In both cases, the p(50) could be the same or the p(50) could be 1000 ms in the second case. It might not be that 1% of calls are slow, but 50% (or more). Unless you also measure the p(50), you are never going to know that. What’s the p(99) really telling us then?
99% is a nice, round number and we should be aware of nice, round numbers just because they are easy to calculate. The crucial thing is what do we actually care about from a business operations perspective? And that’s going to be different for every organization.
So if 1% of calls take longer than 1100 ms, does that matter? Saying you are getting thousands of hits a second on your endpoint. That’s tens of calls a second or millions of calls a day getting a slow service. Perhaps the users don’t notice or care. Or perhaps they do.
What’s the business value of each call to you and your users? 1% can be a lot of users. And you have arbitrarily decided that if 99% of calls are fine, as shown by the p(99), you can ignore the other 1%. But you can’t.
How do you know that one in 200 calls or one in 1000 or one in a million isn’t taking 120 seconds to return or timing out altogether? In time-critical situations, say on trading platforms, every millisecond counts. If one call in a million times out and you get a million hits a day that could be one disaster a day for a user with untold economic consequences for both of you. And the p(99) will tell you nothing about that because the p(99) tells you nothing about what lies beyond.
This is why you have to characterize the distribution of your latency.
It’s not about p(99)s.
It’s never about p(99)s on their own. Yes, if your p(99) keeps going up, it indicates there’s a problem, but so does your p(50) going up and it might matter more because the p(50) is going to affect more users. It’s possible to have situations in which the p(50) shoots up and the entire performance of the service is seriously degraded (because almost everyone is now getting something close to the 1% service), but the p(99) doesn’t change.
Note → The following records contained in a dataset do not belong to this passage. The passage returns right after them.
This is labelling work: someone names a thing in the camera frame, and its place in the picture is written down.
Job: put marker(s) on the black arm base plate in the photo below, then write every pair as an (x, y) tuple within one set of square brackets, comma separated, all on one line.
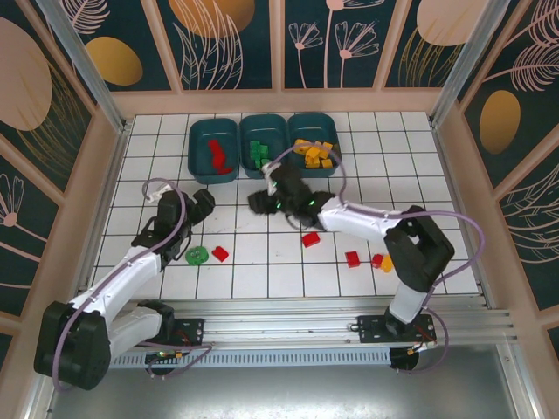
[(371, 329), (192, 329)]

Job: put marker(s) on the round green face lego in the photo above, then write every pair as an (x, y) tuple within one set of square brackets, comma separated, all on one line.
[(196, 256)]

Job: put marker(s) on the long green lego brick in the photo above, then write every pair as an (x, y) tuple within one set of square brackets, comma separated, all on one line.
[(260, 163)]

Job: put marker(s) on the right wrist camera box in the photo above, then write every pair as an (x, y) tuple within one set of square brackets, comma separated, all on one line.
[(268, 168)]

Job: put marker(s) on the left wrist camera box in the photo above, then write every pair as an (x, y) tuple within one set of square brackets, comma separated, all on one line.
[(157, 192)]

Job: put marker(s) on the long red lego brick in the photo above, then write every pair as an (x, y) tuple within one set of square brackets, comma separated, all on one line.
[(214, 146)]

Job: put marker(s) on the small yellow lego brick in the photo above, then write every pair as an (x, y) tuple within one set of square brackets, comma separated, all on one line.
[(311, 163), (326, 147), (326, 163), (387, 264)]

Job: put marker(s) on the teal plastic bin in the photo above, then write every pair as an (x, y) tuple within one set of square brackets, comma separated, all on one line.
[(279, 131), (201, 153), (305, 126)]

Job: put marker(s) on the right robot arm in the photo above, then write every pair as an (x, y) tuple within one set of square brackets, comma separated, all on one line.
[(358, 220)]

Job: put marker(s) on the orange yellow lego brick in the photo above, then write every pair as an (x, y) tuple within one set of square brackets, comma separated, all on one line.
[(313, 153)]

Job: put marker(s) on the aluminium corner post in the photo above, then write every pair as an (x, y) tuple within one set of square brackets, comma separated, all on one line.
[(463, 57), (87, 70)]

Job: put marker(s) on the aluminium extrusion rail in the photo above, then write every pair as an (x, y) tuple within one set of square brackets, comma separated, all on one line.
[(279, 325)]

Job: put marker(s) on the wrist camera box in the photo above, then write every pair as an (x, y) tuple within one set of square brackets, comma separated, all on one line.
[(268, 168), (157, 192)]

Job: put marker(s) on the grey metal sheet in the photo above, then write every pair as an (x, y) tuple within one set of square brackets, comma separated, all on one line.
[(279, 393)]

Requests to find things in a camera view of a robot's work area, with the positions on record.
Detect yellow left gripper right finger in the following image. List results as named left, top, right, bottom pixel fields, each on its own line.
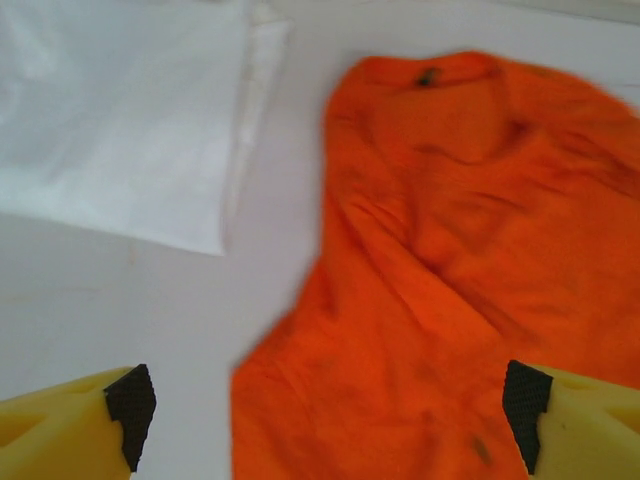
left=502, top=358, right=640, bottom=480

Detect white folded t-shirt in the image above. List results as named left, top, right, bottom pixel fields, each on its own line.
left=0, top=0, right=294, bottom=257

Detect orange t-shirt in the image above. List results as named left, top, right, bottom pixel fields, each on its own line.
left=229, top=48, right=640, bottom=480

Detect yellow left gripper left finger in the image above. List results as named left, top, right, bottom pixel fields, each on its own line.
left=0, top=363, right=157, bottom=480

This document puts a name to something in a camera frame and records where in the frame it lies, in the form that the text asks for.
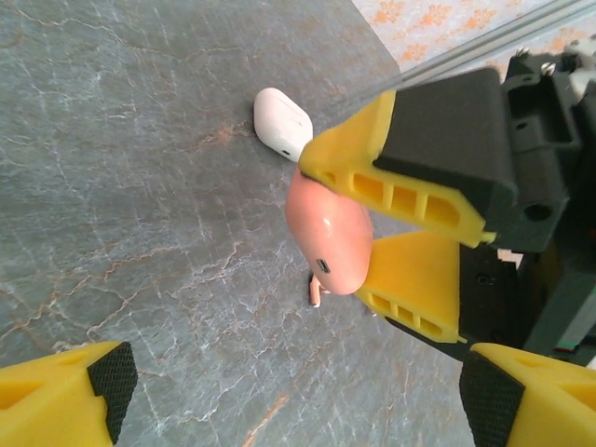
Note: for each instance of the pink earbud charging case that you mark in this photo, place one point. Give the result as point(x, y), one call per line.
point(326, 233)

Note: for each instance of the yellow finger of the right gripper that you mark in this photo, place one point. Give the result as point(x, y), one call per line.
point(442, 139)
point(414, 270)

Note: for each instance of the aluminium frame post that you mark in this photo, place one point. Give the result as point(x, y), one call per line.
point(465, 55)

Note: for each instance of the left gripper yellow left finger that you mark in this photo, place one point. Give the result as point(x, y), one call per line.
point(46, 405)

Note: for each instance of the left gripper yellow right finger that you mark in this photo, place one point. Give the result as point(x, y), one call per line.
point(549, 410)

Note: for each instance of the white earbud charging case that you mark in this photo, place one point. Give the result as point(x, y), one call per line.
point(279, 121)

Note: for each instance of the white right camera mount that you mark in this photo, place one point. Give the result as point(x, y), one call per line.
point(584, 70)

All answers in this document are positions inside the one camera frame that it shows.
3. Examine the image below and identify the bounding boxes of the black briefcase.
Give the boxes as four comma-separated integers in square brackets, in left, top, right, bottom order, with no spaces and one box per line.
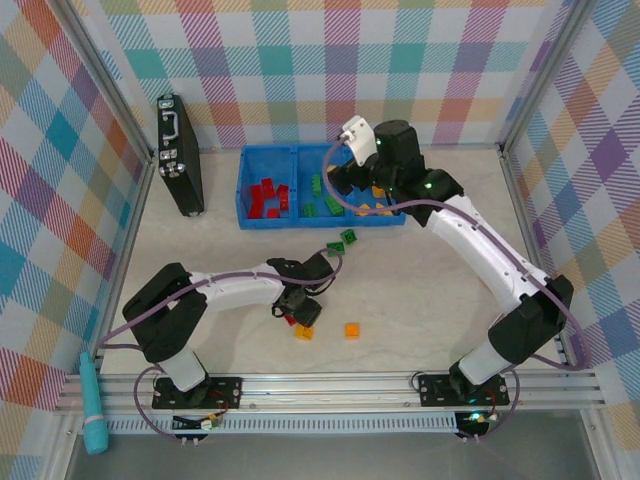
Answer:
[156,94,206,218]

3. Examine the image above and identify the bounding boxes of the teal cylindrical tube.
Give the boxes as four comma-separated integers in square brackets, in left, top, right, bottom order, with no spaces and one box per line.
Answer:
[78,351,110,455]

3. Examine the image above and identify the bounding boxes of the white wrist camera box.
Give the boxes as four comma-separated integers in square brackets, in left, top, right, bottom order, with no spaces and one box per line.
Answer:
[341,115,377,167]

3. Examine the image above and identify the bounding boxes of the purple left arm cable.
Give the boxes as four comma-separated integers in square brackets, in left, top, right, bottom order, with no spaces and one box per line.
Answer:
[97,248,346,442]

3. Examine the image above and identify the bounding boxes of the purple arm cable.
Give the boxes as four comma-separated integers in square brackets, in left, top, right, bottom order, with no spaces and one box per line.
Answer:
[322,134,591,444]
[97,248,346,442]

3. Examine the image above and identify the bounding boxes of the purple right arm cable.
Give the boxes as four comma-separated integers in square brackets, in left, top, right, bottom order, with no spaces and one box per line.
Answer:
[322,134,591,444]

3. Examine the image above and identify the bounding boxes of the thin aluminium back rail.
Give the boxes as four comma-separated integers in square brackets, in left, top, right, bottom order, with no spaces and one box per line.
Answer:
[197,142,504,152]

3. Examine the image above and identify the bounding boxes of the wide aluminium base rail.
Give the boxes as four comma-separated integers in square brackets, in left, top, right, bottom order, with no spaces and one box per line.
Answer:
[53,368,601,415]

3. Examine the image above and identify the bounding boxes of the white slotted cable duct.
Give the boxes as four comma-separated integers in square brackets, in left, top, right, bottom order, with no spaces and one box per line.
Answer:
[107,416,459,435]

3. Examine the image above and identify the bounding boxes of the small wired connector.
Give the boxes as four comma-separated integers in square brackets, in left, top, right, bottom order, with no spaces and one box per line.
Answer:
[455,408,501,439]
[172,410,226,435]

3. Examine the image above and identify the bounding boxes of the aluminium side rail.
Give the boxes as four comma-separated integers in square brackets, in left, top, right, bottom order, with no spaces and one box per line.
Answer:
[498,144,576,371]
[89,152,157,374]

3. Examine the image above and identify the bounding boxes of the aluminium frame post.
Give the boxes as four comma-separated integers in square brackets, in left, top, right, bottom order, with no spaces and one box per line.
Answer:
[58,0,156,161]
[497,0,599,151]
It is about both outliers and p(50)s. You need to know which calls are actually your outliers. Outliers are never just the 1% of slowest calls or those beyond three-sigma. The outliers are the population (or populations) that behave differently from the main population. You need to find where your outliers begin. It might be at p(95.9) or it might be p(99.5) or even p(99.95), you won’t know unless you are constantly monitoring your endpoints (from different cloud locations and also looking at the different latency components) and looking for outliers.
What matters ultimately are the consequences in terms of business operations of slow calls. You might have a p(99) SLO in which case you might argue that what matters is the p(99) because you’ll suffer financial penalties if you don’t meet it. But should a p(99) ever be used for an SLO?
You might say, “My service works fine at 800 ms. Therefore if I set a p(99) target of 800 ms, I know 99% of all are fine. Some of the 1% of calls might be fine and I am happy to live with the consequences of those that are not. ” Or you might set a p(99) target of 600 ms. That gives you plenty of buffer room compared to 800 ms.
But you don’t know for sure it does unless you are actually looking beyond p(99). Perhaps there’s a p(99.5) (or p(99.9)) population at 1200 ms or 30 s. That could come back to bite you. And if you are worried about that bite, you need to know whether there’s something out there to bite you or not.
So, the x in p(x) is going to be unique to you and your service. How much the outliers affect you will depend on what API and its endpoints are doing and the load on the service. A small percentage of a large number is still a large number and even if multiplied by a small economic cost might be a lot of money. Alternatively, a large percentage of a small number is still a small number. Going from a few thousand hits per second to a few hits per day is a 100 million-fold decrease in hits on an endpoint.
By monitoring your API and understanding how it behaves in its business operations context, an appropriate x can be chosen, be it 50, 95, 98.4, 99, 99.999, any other number, the percentage of outliers, or a combination of metrics that allow the business performance of the API, for all stakeholders, to be maximized.